Reflecting a point by a line in $\mathbb R^3$ I would like to know if it's possible, given the vector equation of a line and the coordinates of a point, whether it's possible to reflect the point by the line.
 A: Given a line $\overline r+t\cdot\overline{v}$ and a point to be reflected $\overline p$, we must first find the closest point on the line to $\overline{p}$. Let $t_0$ correspond to that point. Its value is:
$$t_0 = \dfrac{\overline{p}\cdot\overline{v}-\overline{r}\cdot\overline{v}}{\overline{v}\cdot\overline{v}}$$
The intersection on the line is hence $\overline{s} = \overline{r}+t_0\cdot\overline{v}$, and the reflected point $\overline{p}_2 = 2\overline{s}-\overline{p}$.

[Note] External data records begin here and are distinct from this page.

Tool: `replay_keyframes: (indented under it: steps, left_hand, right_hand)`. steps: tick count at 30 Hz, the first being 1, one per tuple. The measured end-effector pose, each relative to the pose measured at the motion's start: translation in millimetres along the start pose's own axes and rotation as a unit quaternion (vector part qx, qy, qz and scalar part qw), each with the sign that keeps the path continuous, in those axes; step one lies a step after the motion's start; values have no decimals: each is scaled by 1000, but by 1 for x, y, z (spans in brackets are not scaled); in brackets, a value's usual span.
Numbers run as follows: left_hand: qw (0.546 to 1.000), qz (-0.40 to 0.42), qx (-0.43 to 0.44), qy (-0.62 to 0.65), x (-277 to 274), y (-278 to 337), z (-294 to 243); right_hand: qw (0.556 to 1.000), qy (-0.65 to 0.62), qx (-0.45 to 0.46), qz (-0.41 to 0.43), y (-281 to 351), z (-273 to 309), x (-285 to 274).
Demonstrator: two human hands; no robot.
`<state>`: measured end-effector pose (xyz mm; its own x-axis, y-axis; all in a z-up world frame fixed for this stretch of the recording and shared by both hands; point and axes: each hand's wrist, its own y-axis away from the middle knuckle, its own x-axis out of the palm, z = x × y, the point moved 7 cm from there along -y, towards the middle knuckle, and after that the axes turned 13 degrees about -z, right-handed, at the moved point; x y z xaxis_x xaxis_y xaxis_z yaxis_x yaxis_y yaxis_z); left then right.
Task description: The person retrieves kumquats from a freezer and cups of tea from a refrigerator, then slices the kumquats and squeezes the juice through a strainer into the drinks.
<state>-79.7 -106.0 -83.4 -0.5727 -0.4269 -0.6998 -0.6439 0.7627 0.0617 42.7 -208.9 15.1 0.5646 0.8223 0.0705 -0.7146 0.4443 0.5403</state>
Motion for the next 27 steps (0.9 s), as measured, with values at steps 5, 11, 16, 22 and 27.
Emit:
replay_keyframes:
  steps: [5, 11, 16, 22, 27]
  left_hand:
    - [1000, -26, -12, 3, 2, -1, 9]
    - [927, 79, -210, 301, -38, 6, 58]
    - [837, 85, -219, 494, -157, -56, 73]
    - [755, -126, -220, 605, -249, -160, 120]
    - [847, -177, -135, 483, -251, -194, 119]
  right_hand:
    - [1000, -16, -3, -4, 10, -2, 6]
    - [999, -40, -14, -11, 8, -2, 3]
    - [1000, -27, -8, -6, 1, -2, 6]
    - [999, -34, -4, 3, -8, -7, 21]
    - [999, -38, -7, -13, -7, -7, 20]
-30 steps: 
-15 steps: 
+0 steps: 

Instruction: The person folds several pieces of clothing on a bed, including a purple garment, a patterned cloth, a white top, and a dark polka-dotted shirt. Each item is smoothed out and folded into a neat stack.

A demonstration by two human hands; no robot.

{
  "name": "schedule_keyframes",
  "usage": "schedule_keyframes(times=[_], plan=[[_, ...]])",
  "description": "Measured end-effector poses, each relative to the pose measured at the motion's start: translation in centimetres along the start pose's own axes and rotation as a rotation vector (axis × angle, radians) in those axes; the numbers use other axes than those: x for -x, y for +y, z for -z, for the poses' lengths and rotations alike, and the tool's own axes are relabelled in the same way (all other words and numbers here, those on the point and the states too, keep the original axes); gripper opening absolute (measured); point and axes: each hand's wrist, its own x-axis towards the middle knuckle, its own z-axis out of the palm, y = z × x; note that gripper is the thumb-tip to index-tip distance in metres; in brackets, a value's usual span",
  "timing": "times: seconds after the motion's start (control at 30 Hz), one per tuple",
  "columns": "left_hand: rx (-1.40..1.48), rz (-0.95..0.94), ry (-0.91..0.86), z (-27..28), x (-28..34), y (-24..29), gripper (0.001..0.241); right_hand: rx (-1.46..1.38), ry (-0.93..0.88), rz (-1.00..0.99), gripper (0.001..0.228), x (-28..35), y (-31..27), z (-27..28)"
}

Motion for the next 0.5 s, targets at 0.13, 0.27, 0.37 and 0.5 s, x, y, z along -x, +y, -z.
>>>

About the solution: one has to find a line perpendicular to the given line, but also through the point to be reflected. A vector $\overline{d}$ perpendicular to $\overline{v}$ is given by the fact that if $\overline{d}\bot \overline{v}$, then $\overline{d}\cdot\overline{v}=0$. On the other hand, we must arrive to the same point through two different routes, $\overline{r}+t\cdot\overline{v}$ and $\overline{p}+\overline{d}$ so we set them equal. We now have a system of two vector equations to solve.
With all due respect, I don't think the answer Ross provided here was quite right. Using my notation, he suggested, that $t_0 = -\dfrac{\overline{p}\cdot\overline{r}}{\overline{p}\cdot\overline{v}}$, which is not the right solution.
A: Yes, if by reflect you mean to draw a perpendicular from the point to the line and continue it the same distance on the other side.  If your line is $(p_x,p_y,p_z)+t(q_x,q_y,q_z)$ (is this what you mean by vector equation?) and the point is $(r_x,r_y,r_z)$ the point on the line where the perpendicular hits can be found by the condition that the dot product with the direction vector is zero.  We want to find $t$ such that $r_x(p_x+tq_x)+r_y(p_y+tq_y)+r_z(p_z+tq_z)=0$.  This is a linear equation that can be solved $t=-\frac {\vec r \cdot \vec p}{\vec r \cdot \vec q}$  The perpendicular point is then  point is then $\vec s=\vec p+t \vec q$ and the reflected point is then $2\vec s-\vec r$.